It's ok to do things different if results are good

Reactions: Agree 1 | Disagree 3


----------



## Thistles (Feb 9, 2017)

VanessaS said:


> Perpetuate rape culture much?


Draw false equivalences much?

I'm judging her based on her behavior. That's how someone ought to be judged. I'm not suggesting she be assaulted or acting as an apologist for rapists. Don't conflate two completely different things. You're doing a disservice to rape victims.

Reactions: Like 3 | Dislike 2 | Agree 17 | Award 2


----------



## nicodimus22 (Feb 9, 2017)

VanessaS said:


> Perpetuate rape culture much?


Haven't seen a leap like that since the summer games.

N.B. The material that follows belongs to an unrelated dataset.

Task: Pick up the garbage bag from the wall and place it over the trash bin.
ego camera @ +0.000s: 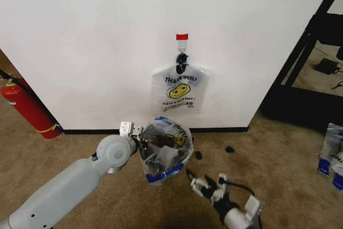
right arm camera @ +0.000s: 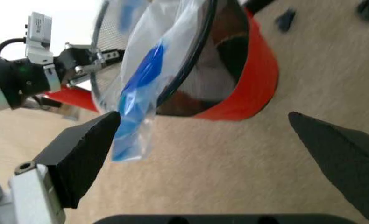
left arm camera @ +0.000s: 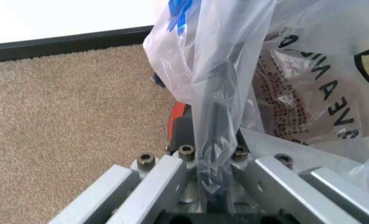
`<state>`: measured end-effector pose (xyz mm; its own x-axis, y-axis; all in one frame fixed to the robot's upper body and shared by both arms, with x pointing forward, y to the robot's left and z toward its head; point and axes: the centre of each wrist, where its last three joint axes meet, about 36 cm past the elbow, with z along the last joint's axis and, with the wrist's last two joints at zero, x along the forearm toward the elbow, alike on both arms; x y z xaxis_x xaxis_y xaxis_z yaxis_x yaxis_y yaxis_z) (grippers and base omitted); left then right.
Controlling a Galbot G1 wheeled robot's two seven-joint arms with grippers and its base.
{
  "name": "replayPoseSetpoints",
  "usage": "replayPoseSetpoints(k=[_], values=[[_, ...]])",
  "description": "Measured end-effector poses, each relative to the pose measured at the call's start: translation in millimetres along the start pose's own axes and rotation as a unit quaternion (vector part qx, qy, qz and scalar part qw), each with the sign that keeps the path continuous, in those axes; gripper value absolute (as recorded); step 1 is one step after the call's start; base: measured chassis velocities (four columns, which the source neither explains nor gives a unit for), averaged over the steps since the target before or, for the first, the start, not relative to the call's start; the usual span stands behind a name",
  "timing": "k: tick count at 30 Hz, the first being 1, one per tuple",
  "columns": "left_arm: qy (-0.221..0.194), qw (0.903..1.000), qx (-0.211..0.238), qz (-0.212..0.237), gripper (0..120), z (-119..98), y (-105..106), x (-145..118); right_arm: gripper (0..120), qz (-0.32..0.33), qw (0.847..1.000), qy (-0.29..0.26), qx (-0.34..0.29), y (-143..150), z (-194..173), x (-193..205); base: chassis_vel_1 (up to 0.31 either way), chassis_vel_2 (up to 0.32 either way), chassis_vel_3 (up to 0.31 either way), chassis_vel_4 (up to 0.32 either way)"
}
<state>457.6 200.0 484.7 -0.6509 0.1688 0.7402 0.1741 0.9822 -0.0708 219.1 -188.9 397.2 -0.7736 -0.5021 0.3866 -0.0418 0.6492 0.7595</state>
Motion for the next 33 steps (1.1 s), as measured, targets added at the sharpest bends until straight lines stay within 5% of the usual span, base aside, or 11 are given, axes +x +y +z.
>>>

Reactions: Agree 8 | Funny 16


----------



## Jeff23 (Feb 9, 2017)

HybridReplicate said:


> There's no hiding it when you carry that kind of cleavage around, but she does leverage them for effect. Her affect is probably intentionally on the sexy side & her videos a little click-baity with her "top pick-a-number adjective tarantulas." I think it's kind of amusing, her leaning in to better display her goods followed by a breathy, "_Mmmm, check out this big boy." _Look deep into the camera,  bat the eyes, cue pouty lips.
> 
> 
> 
> There's nothing wrong with being in the frame & I actually prefer it because it's more personal, enjoyable & instructive, e.g. TheDarkDen's channel.  That said, she does have a hard time sharing the limelight with the spiders.


I am not meaning to say there is anything wrong with someone being in the frame.  And for me it isn't about whether she is her flaunting her body.  It is about attention to the subject of the video - the tarantula.

I think I could have prevented that escape from occurring even with 20+ years less experience.  Why would I breed tarantulas in open tubs that are that shallow with no outer container that at least has a partial lid of some type.

Reactions: Agree 3


----------



## Nokturnal1980 (Feb 9, 2017)

Thistles said:


> I hadn't watched any of her videos, but I did send her two males on a breeding "loan" at the suggestion of a forum member who knows her in person. This isn't the review section, so I won't say more.
> 
> Subsequent to my breeding "loan," I watched some of her videos and found her husbandry to be sub-par, coupled with an unteachable temperament. That alone would have warned me off sending my boys. People would comment asking why she does x or suggesting she do y, and her response would be something like, "I'm a professional, when you have as many tarantulas as I do you have to do things differently, I know more than you, it works fine for me..." and then her fanboys attack the original commenter. I'm not impressed.
> 
> @VanessaS, her cleavage is telling you something. Having big tits isn't a choice. Using them in a certain way is. Do you know my cup size? No? Maybe that's because I don't rely on it to get views and attention. The fact that we all know more about her measurements than her tarantulas says something. If she wants to exploit the benefits of having a generous bosom, she has to be prepared for the backlash. If she wore a different shirt or framed her videos so that they're more than tits and false eyelashes, people would judge her by something other than her body. She made the choice to be evaluated by her body when she chose to make it the subject of the videos rather than the spiders.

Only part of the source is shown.